First is to control infection by broadspectrum antibiotics and drainage of an abscess when necessary. After infection control the treatment of choice is surgical excision with preservation of facial nerve. Relation of facial nerve to tract vary a lot, it may distribute medially, laterally or between facial nerve branches, sometimes due o the agenesis of the parotid gland it will be difficult to identify facial nerve with landmark of tragal cartilage. A type I cyst can be removed while still keeping the epidermal skin of meatus intact . Work recommended marsupialisation of this cyst through the EAC . For a type II, a superficial parotidectomy with wide exposure needed by modified blare or Sshape incision to totally expose the facial nerve and usually a facial nerve stimulator is needed. Skin and cartilage of the fistula or sinus opening in EAC should be removed and primary closure if possible but if more than 30% of the circumference of EAC is taken, split thickness skin graft grafting and stenting are recommended [17,18].

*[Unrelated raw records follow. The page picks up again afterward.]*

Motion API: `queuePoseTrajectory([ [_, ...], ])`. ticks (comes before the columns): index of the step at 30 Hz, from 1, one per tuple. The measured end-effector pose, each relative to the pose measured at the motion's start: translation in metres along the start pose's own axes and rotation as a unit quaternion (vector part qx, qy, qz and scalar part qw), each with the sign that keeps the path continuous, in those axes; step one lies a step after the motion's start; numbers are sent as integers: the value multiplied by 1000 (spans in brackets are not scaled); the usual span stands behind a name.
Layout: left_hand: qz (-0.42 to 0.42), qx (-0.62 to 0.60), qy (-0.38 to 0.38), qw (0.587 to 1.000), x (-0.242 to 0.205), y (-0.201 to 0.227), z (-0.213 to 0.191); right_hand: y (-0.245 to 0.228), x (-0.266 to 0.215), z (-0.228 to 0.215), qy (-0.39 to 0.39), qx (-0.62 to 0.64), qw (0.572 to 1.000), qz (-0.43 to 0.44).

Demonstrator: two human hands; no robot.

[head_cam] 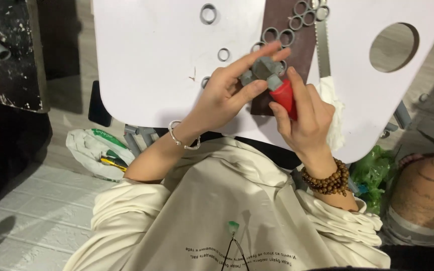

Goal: Trimming and cleaning the edges of small grey plastic rings using a utility knife on a small table.

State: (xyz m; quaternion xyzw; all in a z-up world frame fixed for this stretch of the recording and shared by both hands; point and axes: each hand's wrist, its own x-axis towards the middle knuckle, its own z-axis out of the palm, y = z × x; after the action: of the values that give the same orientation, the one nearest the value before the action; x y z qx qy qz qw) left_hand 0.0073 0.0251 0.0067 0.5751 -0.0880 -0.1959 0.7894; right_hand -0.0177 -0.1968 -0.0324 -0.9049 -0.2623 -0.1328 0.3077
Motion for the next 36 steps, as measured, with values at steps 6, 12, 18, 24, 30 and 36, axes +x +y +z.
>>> queuePoseTrajectory([
  [6,15,19,-41,999,-1,-5,-11,2,14,10,12,10,1000,-25],
  [12,44,101,-47,993,3,-5,-15,9,7,22,3,0,1000,-10],
  [18,62,128,-37,989,8,-15,-19,21,3,30,-9,21,1000,-1],
  [24,78,91,-57,991,11,-23,-23,22,-1,33,-10,20,1000,0],
  [30,82,79,-69,991,13,-24,-24,28,-5,39,21,15,1000,-11],
  [36,52,76,-58,994,16,-19,-24,28,-4,40,23,4,1000,-11],
])
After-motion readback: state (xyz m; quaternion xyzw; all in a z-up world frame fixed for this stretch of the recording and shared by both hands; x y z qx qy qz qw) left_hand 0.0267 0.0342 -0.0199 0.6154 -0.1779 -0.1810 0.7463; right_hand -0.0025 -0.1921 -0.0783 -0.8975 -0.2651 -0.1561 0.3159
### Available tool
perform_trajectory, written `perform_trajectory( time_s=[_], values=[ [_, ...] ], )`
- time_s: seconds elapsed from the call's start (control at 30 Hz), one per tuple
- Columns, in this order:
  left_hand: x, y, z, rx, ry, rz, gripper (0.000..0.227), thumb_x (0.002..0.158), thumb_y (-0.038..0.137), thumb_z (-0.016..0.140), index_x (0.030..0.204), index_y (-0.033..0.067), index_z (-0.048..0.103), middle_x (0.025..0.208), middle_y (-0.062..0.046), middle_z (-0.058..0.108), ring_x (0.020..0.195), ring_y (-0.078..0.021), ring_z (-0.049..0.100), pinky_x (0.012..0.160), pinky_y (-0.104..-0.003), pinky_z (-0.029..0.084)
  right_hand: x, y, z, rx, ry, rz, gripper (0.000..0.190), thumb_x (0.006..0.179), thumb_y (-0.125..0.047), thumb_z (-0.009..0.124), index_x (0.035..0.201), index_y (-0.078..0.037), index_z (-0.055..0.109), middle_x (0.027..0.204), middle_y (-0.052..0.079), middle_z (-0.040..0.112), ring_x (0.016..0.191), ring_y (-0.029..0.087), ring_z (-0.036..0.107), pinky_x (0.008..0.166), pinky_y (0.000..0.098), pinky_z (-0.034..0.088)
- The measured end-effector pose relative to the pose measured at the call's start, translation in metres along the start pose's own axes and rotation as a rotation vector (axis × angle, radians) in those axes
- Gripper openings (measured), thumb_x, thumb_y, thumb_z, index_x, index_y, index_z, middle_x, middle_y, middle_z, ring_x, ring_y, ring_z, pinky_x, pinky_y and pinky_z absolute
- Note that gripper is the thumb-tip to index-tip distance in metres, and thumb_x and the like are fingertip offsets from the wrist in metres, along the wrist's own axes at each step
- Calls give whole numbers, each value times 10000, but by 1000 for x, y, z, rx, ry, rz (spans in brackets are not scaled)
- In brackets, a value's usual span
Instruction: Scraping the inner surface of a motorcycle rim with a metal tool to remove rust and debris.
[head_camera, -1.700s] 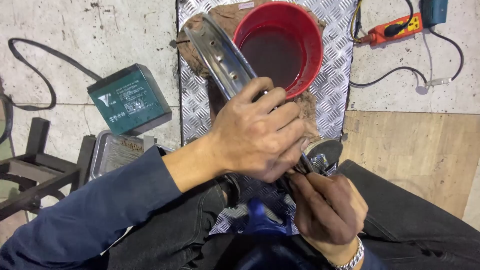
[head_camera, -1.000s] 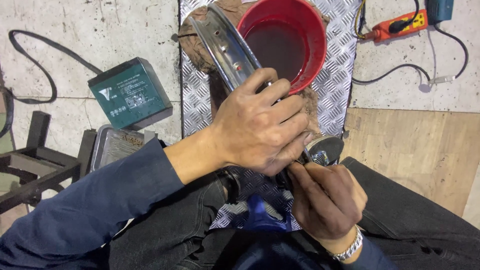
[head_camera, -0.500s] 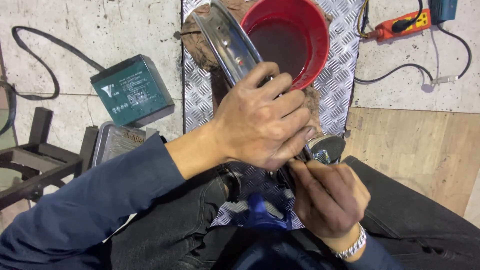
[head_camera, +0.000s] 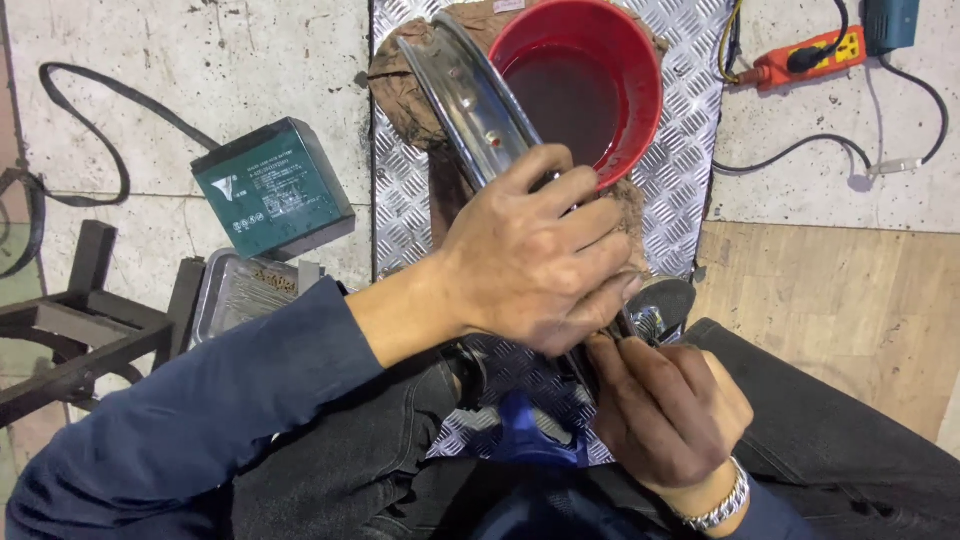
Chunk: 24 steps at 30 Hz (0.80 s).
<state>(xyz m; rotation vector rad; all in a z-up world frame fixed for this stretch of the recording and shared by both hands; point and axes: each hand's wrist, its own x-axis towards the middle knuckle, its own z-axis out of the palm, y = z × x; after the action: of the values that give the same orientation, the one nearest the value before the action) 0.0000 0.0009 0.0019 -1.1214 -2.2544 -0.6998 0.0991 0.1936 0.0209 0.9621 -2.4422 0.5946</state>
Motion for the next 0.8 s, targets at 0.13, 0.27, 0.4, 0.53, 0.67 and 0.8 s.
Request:
perform_trajectory(
  time_s=[0.13,0.27,0.4,0.53,0.67,0.8],
  values=[
    [4,-3,-5,-14,38,11,361,991,354,583,766,98,700,802,-63,687,757,-262,592,814,-459,477,12,-1,2,-16,21,-29,186,955,4,569,969,29,753,831,137,663,584,245,514,523,365,449],
    [3,-4,-5,-9,26,1,364,987,357,566,758,99,680,789,-59,672,752,-257,593,814,-460,491,2,-3,-1,-29,-1,-32,147,947,4,636,1005,9,771,873,114,675,582,221,538,523,359,462],
    [6,-1,-6,0,38,8,371,994,348,574,744,93,673,758,-51,656,736,-260,587,809,-446,484,23,-2,1,-27,-15,-38,254,964,6,499,922,26,749,827,102,651,614,230,505,566,338,426],
    [1,-12,-1,-18,51,10,370,988,337,537,743,94,670,732,-65,638,714,-267,578,787,-454,462,-2,-1,0,5,-72,-77,186,960,-16,621,1058,56,762,921,133,686,650,226,569,528,350,453],
    [2,-15,-1,-32,33,2,354,984,348,516,738,123,635,707,-57,616,699,-252,551,806,-462,454,-2,1,1,-71,-43,-77,135,956,-61,664,1001,8,770,878,97,681,618,225,558,522,362,434],
    [4,-4,-6,-23,33,-4,377,994,363,587,749,89,670,752,-51,636,744,-270,577,789,-457,465,22,3,2,-84,-56,-120,214,973,-27,527,966,4,738,876,88,662,641,220,541,555,349,381]
  ],
)
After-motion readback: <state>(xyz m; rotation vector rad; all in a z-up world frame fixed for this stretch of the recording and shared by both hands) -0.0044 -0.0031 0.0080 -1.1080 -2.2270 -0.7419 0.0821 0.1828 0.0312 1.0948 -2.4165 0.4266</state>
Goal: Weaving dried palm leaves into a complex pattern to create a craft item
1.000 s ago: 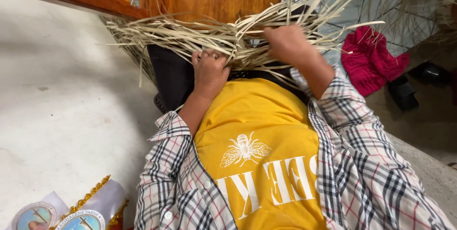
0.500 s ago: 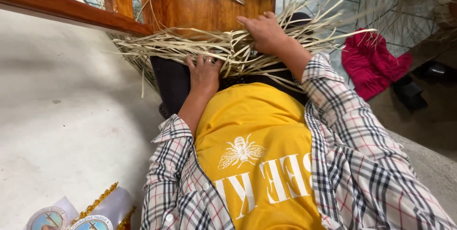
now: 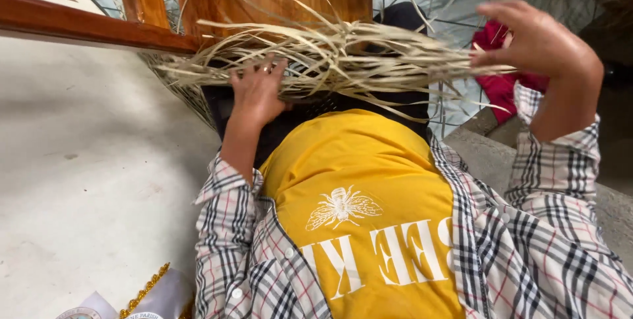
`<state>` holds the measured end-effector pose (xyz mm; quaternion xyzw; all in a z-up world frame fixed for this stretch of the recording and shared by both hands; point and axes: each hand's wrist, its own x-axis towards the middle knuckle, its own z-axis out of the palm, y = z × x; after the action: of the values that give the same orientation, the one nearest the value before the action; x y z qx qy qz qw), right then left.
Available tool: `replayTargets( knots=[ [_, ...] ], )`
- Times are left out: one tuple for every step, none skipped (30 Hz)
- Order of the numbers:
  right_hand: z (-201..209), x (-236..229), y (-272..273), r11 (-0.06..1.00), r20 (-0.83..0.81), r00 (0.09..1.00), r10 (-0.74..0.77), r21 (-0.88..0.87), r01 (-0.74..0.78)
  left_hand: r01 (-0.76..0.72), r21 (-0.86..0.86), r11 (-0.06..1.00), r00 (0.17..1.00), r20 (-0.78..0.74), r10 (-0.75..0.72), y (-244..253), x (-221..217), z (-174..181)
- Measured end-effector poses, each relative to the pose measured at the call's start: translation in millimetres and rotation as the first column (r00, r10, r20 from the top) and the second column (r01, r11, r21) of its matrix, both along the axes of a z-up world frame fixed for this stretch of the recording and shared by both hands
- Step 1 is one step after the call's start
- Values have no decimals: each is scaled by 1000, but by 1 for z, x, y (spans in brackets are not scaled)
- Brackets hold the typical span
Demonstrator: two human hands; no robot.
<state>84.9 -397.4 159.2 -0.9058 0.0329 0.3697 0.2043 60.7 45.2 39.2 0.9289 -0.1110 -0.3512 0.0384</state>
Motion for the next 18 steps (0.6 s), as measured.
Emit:
replayTargets(
  knots=[
    [-8, -7, 6, 1000, -5, 1000, -8, 3, 8, 8, 3, 1000, 1000, -5, -8, -1, -5, 15],
    [-15, -13, 13, 918, 258, 965, -34, 390, -72, 52, -56, 997, 996, 76, -47, -3, -10, 31],
    [-22, -18, 19, 696, 483, 859, -171, 676, -242, 100, -110, 989, 983, 166, -81, -4, -13, 48],
    [-40, -16, 41, 695, 484, 856, -179, 679, -238, 108, -106, 988, 982, 168, -89, -12, -12, 53],
    [-59, -13, 62, 706, 462, 871, -168, 673, -221, 8, -301, 953, 984, 172, 46, -20, -9, 58],
    [-77, -8, 83, 717, 439, 884, -158, 667, -203, -86, -485, 871, 973, 148, 179, -28, -7, 63],
    [-104, -11, 94, 715, 438, 883, -168, 670, -197, -79, -481, 873, 974, 149, 170, -32, -5, 49],
    [-130, -14, 105, 712, 388, 895, -219, 691, -125, -242, -662, 709, 959, -52, 279, -35, -3, 36],
    [-157, -14, 116, 705, 339, 901, -271, 708, -55, -408, -769, 492, 905, -268, 331, -39, 0, 23],
    [-170, -14, 119, 702, 340, 897, -281, 711, -50, -402, -768, 499, 908, -265, 324, -42, 2, 2],
    [-183, -15, 121, 813, 420, 888, -187, 574, -101, -456, -726, 515, 882, -295, 366, -44, 4, -19],
    [-197, -16, 123, 896, 481, 873, -81, 419, -147, -509, -681, 527, 854, -321, 409, -47, 5, -41],
    [-198, -18, 127, 898, 477, 874, -89, 419, -137, -507, -678, 532, 856, -325, 401, -55, 11, -30],
    [-199, -20, 131, 935, 687, 725, 46, 227, -274, -415, -617, 669, 904, -198, 379, -62, 16, -19],
    [-199, -22, 135, 932, 827, 525, 202, 2, -361, -321, -529, 786, 940, -74, 334, -70, 19, -9],
    [-212, -31, 140, 935, 823, 533, 199, 3, -355, -319, -528, 787, 941, -81, 327, -75, 22, -19],
    [-224, -35, 147, 934, 747, 657, 107, 152, -324, -347, -513, 785, 935, -118, 336, -80, 28, -27],
    [-235, -38, 154, 916, 643, 765, 21, 293, -272, -374, -498, 782, 926, -155, 344, -84, 34, -35]
  ],
)
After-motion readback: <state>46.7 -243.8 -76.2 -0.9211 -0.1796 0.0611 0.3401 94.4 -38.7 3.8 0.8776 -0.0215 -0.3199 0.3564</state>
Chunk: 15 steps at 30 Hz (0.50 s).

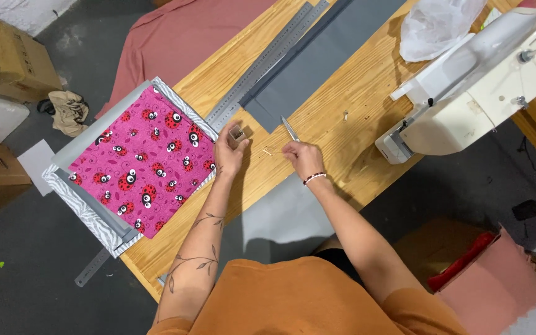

Ear canal packing for 2 to 4 weeks post operation was suggested for patient receiving cartilage resection to avoid ear canal stenosis . If the tympanic membrane or middle ear structures are involved, reconstructive otologic surgery may be necessary . Operation plans should be postponed in infants younger than 6 months old due to their underdeveloped auricular cartilage and mastoid, and rertroauricular incision proposed to avoid injury of the relatively more superficial facial nerve in children. Other management strategies such as radiotherapy, repeated inscion and drainage, sclerosing agent therapy, and varicose vein stripping have all been proposed, but some have been followed with recurrence and increased difficulties in revised operations . Histopathologically, branchial cleft cyst is also named cervical lymphoepithelial cyst. The wall is almost completely composed of stratified pseudo stratified squamous epithelium. Columnar epithelium or keratinization may also be present. In addition hair follicles, sebaceous glands, sweat glands, or cartilage have been found. The epithelium is rich of follicular germinal center or broadband lymphocytes aggregation. In recurrent cases, there is a lot of mature fibrotic connective tissue. The lumen consisted of serous or colloid substance. A first branchial anomaly with malignant changes was reported .
Rarity and varied presentation of the first branchial cleft cysts have led to frequent misdiagnosis and inappropriate treatment. High index of suspicion is required when the sinus opening is in the poncet´s triangle. Complete excision is the main treatment. Diagnosis is by clinical correlation and histological examination of the mass.